[DEPLOY] Deploy and run generated module without tvm runtime

areusch · December 2, 2020, 6:27pm

i’m not super-familiar with CUDA but here are some higher-level answers. i’ll defer to others to speak to whether you can do this with CUDA.

I have compile the model and export to .so/.o(relay.build and export_library), is that possible to load this library or link .o with a basic main without any tvm runtime dependencies ? Since the generated library itself does not rely on any tvm shared libraries and I don’t have tunning need. I don’t understand why tvm runtime is needed to be deployed on target devices(ie arm).
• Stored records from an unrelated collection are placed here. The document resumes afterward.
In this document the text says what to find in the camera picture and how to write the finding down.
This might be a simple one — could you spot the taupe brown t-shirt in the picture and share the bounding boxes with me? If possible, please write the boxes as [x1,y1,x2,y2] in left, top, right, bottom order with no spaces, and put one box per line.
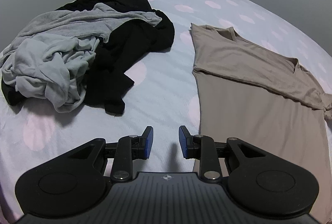
[190,25,331,223]

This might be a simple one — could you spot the grey crumpled garment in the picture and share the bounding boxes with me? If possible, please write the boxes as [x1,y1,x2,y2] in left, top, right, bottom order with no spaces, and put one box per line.
[1,3,161,113]

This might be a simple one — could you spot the polka dot bed sheet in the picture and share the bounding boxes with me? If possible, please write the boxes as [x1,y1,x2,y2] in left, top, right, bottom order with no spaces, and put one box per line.
[1,0,331,223]

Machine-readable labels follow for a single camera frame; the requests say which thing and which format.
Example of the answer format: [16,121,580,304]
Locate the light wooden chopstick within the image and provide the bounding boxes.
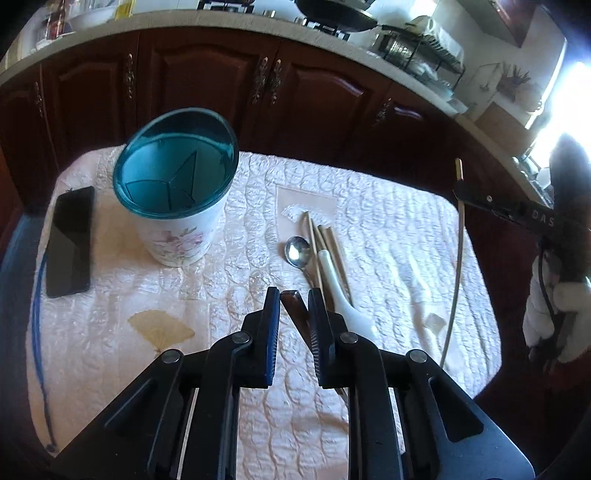
[304,211,324,295]

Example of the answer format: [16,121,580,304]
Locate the dark brown handled fork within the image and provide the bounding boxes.
[280,288,359,406]

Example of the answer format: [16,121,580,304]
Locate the white quilted tablecloth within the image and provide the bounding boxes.
[25,146,504,480]

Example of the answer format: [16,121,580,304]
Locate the black wok with lid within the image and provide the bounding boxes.
[294,0,417,36]

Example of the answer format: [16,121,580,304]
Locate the black smartphone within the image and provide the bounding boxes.
[46,186,95,298]

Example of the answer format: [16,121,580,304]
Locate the black dish rack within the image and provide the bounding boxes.
[372,27,466,91]

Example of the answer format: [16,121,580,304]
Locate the brown lower kitchen cabinets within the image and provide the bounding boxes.
[0,25,551,259]

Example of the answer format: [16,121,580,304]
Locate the white gloved right hand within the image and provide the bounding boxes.
[522,257,591,364]

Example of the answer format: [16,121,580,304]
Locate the floral white utensil holder cup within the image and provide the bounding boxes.
[112,107,239,267]

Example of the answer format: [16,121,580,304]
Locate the blue cable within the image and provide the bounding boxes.
[32,250,59,453]

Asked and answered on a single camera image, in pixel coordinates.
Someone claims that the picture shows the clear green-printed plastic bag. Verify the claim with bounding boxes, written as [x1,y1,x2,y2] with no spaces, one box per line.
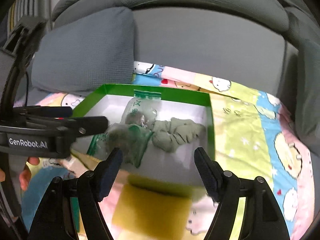
[87,124,153,168]

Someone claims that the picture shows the yellow sponge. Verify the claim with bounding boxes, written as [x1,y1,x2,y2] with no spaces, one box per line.
[112,184,191,239]

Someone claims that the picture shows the person's hand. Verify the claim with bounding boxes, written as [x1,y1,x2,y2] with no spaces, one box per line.
[0,156,41,192]

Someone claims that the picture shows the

right now, the generated code produced by TVM is a set of functions, each of which implements a part of the model. a runtime (the graph runtime, as you mentioned) is needed to invoke these operators in the correct order and manage the tensor memory required. the TVM runtime contains that runtime plus additional utilities. A lightweight example is given in apps/bundle_deploy, but I don’t think this example includes cuda driver code. you may be able to modify the C++ variant in that demo to add the CUDA code

If tvm runtime is not needed, how could I know the entry API or export the header files for this generated lib ? Without that, I could not know how to use the lib to fetch the input and run inference .

The entry API is the GraphRuntime API, but this is being abstracted into a module-based model runtime API. An example of using the C++ GraphRuntime is in bundle_deploy.

Add for the 1st question, from the document, relay.build is used to builds a Relay function to run on TVM graph runtime , so maybe it explains why the exported lib through this method must rely on tvm runtime, so my basic point is: is that possible to compile a model and build a lib without tvm runtime dependences ?

we’re working to build an Ahead-of-Time compiler in the coming months, which would remove the need for the graph runtime. a v1 of that is here, but we expect that to change considerably before we merge it in to master.